What each handler does that the others can't
StructuredExtractionHandler · span_set mode
The fix for the PII bug. The handler reads the prediction as JSON, parses out the
entity list, and computes per-class P/R/F1 + micro / macro aggregates against the
reference entity list. True positive requires identical (type, start, end);
off-by-one boundaries count as miss + hallucination. Same handler runs
field_match mode for invoice / form extraction where the entities are
field-name keyed rather than character-offset keyed.
RAGHandler
Three signals because three things can be wrong: answer quality (EM/F1), faithfulness (fraction of prediction tokens grounded in the retrieved context), context recall (fraction of gold-answer tokens present in the context). Low faithfulness + high context recall = generator hallucinating. High faithfulness + low context recall = retriever missing. Both low = both broken. Both high = working. The decomposition turns "RAG is bad" into a specific Jira ticket.
AlignmentHandler (DPO / ORPO)
F1 against the chosen completion and F1 against the rejected completion. A row is "preference correct" if F1(prediction, chosen) > F1(prediction, rejected). Mean alignment margin across rows tells you whether DPO actually moved the model. Falls back to plain EM/F1 against the chosen completion when the rejected column is absent, so a project that transitions from SFT to DPO doesn't need an eval pack rewrite.
QAHandler · CoT span extraction
CoT-trained models emit "…reasoning…Therefore: Paris." The handler scans for
end-of-reasoning markers (Final answer:, Answer:,
Therefore:, The answer is …) and scores the extracted
span. Without this, SQuAD F1 against a one-word reference reports near-zero on
predictions that are correct. The handler annotates each prediction with
answer_span + span_marker so the UI shows what got
extracted, not just the score.
Seq2SeqHandler
Sub-task-aware. Translation: BLEU + chrF (via sacrebleu). Summarization:
ROUGE-1 / ROUGE-2 / ROUGE-L. Paraphrase: both. Plus a length_ratio on
every sub-task so you can spot over- or under-generation independent of content
quality. Legacy exact_match / f1 aliases keep gate
policies working without a pack migration.
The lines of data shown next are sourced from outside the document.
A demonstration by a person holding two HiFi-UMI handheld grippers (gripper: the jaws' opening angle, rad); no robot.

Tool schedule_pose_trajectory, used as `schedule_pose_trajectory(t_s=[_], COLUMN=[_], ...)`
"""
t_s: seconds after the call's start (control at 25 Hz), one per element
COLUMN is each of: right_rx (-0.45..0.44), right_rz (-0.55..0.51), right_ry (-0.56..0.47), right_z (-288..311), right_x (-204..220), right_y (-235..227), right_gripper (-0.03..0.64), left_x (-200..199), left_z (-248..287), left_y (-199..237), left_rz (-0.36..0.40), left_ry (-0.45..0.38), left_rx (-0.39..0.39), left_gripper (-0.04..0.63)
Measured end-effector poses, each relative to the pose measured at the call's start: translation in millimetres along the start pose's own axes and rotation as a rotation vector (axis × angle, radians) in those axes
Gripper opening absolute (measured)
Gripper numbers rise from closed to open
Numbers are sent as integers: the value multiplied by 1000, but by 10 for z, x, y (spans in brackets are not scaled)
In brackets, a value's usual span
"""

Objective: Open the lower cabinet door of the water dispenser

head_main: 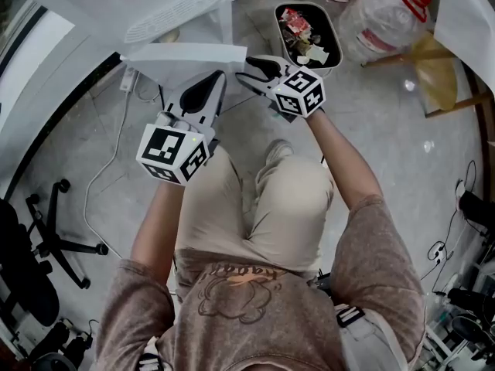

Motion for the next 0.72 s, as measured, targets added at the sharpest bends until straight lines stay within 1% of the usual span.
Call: schedule_pose_trajectory(t_s=[0.32,0.52,0.72], right_rx=[-55,-75,-116], right_rz=[-8,1,0], right_ry=[34,28,38], right_z=[-38,-37,-35], right_x=[79,104,149], right_y=[196,311,480], right_gripper=[169,166,158], left_x=[-20,-16,7], left_z=[-21,-30,-35], left_y=[-1,33,21], left_rz=[-7,-3,1], left_ry=[-10,-9,-4], left_rx=[11,7,14], left_gripper=[12,12,14])
Point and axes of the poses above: the fingertips, and each gripper's own axes: z forward along the fingers, y to its left, x out of its underside, the point moved 1 cm from there along -z, backward along the fingers, and after that the axes turned 10 degrees about -x, right-handed, at the moved point
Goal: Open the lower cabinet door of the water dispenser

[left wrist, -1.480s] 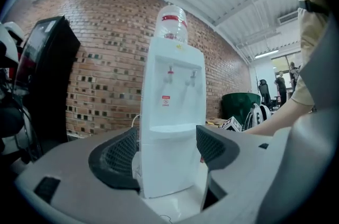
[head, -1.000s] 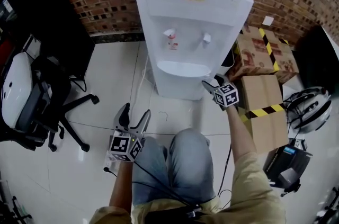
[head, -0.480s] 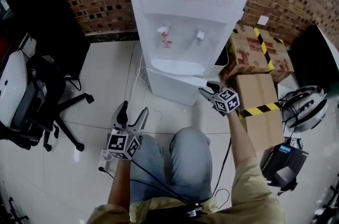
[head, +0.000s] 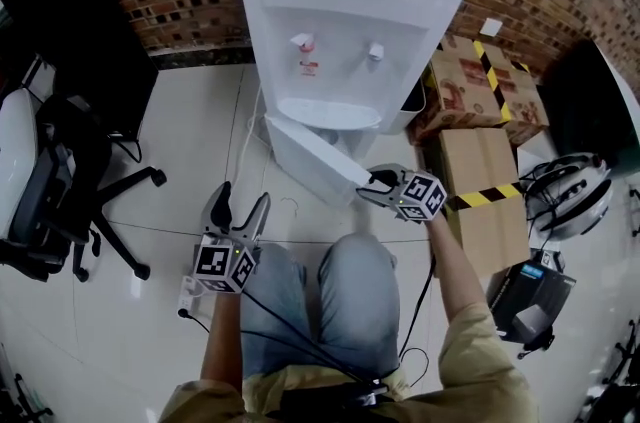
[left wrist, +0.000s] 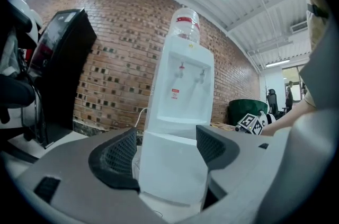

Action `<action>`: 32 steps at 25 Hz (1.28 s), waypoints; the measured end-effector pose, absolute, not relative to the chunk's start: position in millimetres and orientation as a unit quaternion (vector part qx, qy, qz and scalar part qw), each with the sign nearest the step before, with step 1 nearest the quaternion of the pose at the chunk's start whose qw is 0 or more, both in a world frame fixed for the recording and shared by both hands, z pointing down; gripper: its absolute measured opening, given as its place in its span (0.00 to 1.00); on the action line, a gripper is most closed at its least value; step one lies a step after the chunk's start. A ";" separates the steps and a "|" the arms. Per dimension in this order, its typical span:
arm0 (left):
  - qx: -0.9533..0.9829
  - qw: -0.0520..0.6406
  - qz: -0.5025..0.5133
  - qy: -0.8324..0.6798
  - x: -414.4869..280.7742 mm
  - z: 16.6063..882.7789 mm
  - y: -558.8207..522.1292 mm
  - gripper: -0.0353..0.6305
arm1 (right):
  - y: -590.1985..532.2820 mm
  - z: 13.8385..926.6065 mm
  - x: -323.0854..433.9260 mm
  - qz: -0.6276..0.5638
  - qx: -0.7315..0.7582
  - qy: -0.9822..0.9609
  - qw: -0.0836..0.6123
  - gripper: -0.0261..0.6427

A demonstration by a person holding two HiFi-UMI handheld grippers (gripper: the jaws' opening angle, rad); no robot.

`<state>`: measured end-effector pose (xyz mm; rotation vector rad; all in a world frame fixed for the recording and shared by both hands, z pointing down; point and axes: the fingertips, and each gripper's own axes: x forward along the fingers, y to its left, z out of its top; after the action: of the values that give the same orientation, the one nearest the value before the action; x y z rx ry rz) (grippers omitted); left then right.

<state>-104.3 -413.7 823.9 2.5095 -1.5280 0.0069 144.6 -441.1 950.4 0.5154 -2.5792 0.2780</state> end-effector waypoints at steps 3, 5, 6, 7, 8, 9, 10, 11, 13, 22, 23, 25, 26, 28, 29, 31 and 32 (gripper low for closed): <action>0.840 0.110 0.002 -0.531 -112.4 829.2 -413.2 0.55 | -414.7 950.4 101.7 0.072 0.101 -0.957 0.262 0.37; 0.837 0.115 0.002 -0.535 -115.8 834.1 -410.3 0.55 | -399.4 952.9 73.9 0.058 0.049 -0.960 0.270 0.39; 0.835 0.116 0.002 -0.537 -118.1 836.7 -407.9 0.55 | -392.7 953.9 60.2 0.057 0.027 -0.961 0.271 0.39; 0.833 0.116 0.002 -0.540 -121.3 839.2 -405.0 0.55 | -386.3 955.0 46.5 0.058 0.005 -0.962 0.268 0.40; 0.831 0.117 0.002 -0.544 -125.5 841.3 -402.0 0.55 | -380.4 955.2 32.7 0.060 -0.015 -0.963 0.262 0.39; 0.828 0.117 0.002 -0.549 -130.6 842.7 -399.1 0.55 | -375.4 953.7 18.8 0.063 -0.032 -0.964 0.255 0.39; 0.824 0.119 0.003 -0.554 -136.5 843.3 -396.7 0.55 | -371.5 951.9 5.2 0.066 -0.047 -0.965 0.248 0.39; 0.820 0.121 0.004 -0.559 -142.7 843.4 -394.4 0.55 | -368.5 951.3 -7.8 0.069 -0.059 -0.967 0.240 0.39; 0.812 0.124 0.006 -0.570 -155.5 843.8 -389.8 0.55 | -363.4 952.4 -31.4 0.074 -0.078 -0.969 0.224 0.40; 0.781 0.120 -0.002 -0.613 -199.9 839.9 -370.4 0.55 | -370.5 949.5 -139.3 0.086 -0.072 -0.978 0.178 0.33; 0.778 0.118 -0.006 -0.617 -204.1 838.4 -368.1 0.55 | -373.8 949.3 -148.0 0.092 -0.068 -0.978 0.172 0.34; 0.774 0.110 -0.007 -0.623 -211.7 835.8 -362.4 0.55 | -382.7 949.4 -168.8 0.097 -0.044 -0.981 0.164 0.36; 0.773 0.106 -0.004 -0.626 -215.5 834.7 -359.2 0.55 | -389.2 949.5 -180.6 0.097 -0.027 -0.982 0.162 0.36; 0.771 0.099 0.004 -0.629 -224.2 833.4 -352.6 0.55 | -404.9 949.0 -204.5 0.105 0.010 -0.982 0.156 0.36; 0.769 0.098 0.007 -0.631 -228.6 832.9 -349.2 0.55 | -413.1 948.4 -215.4 0.117 0.029 -0.981 0.151 0.36; 0.765 0.100 0.010 -0.636 -235.4 830.8 -340.5 0.55 | -424.9 949.8 -231.3 0.155 0.062 -0.976 0.137 0.36; 0.763 0.102 0.010 -0.638 -237.0 827.1 -336.4 0.55 | -428.4 953.1 -234.8 0.178 0.074 -0.972 0.132 0.36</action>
<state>-237.0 -336.4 827.1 2.2524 -1.8854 0.0306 -234.8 -428.4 953.1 0.2140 -2.8215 0.5162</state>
VisionLanguage / AudioTranscript / SafetyHandler
Captioning + VQA get CIDEr / METEOR / SPICE; speech-to-text gets WER / CER; safety gets refusal pass-rate against an injection-prompt suite. Each is a small file (~200 lines) but the modular handler boundary lets us extend without touching the eval runner.
Adding a new handler is one file
The registry pattern keeps the surface small:
class MyHandler:
profile_id: str = "my_task"
def build_prompts(self, rows, ctx): ...
def score(self, predictions, ctx): ...
register_handler("my_task", MyHandler)
Pick a stable profile id, implement the two methods, register at import time. Set
the prepared manifest's task_profile to your id and the dispatcher picks
it up. No edits to the eval runner, no edits to the gate engine.
The bug stayed fixed
After we shipped the span-set handler, the PII model's eval F1 went from 0.04 to 0.91 — matching what the spot-checks had been suggesting all along. The model didn't change. The metric did.
The general lesson: every time you find yourself reaching for a "weighted average" metric across heterogeneous tasks, you're probably about to invent the next "F1 decimated by hallucinated address" bug. The fix is structural separation, not a smarter average.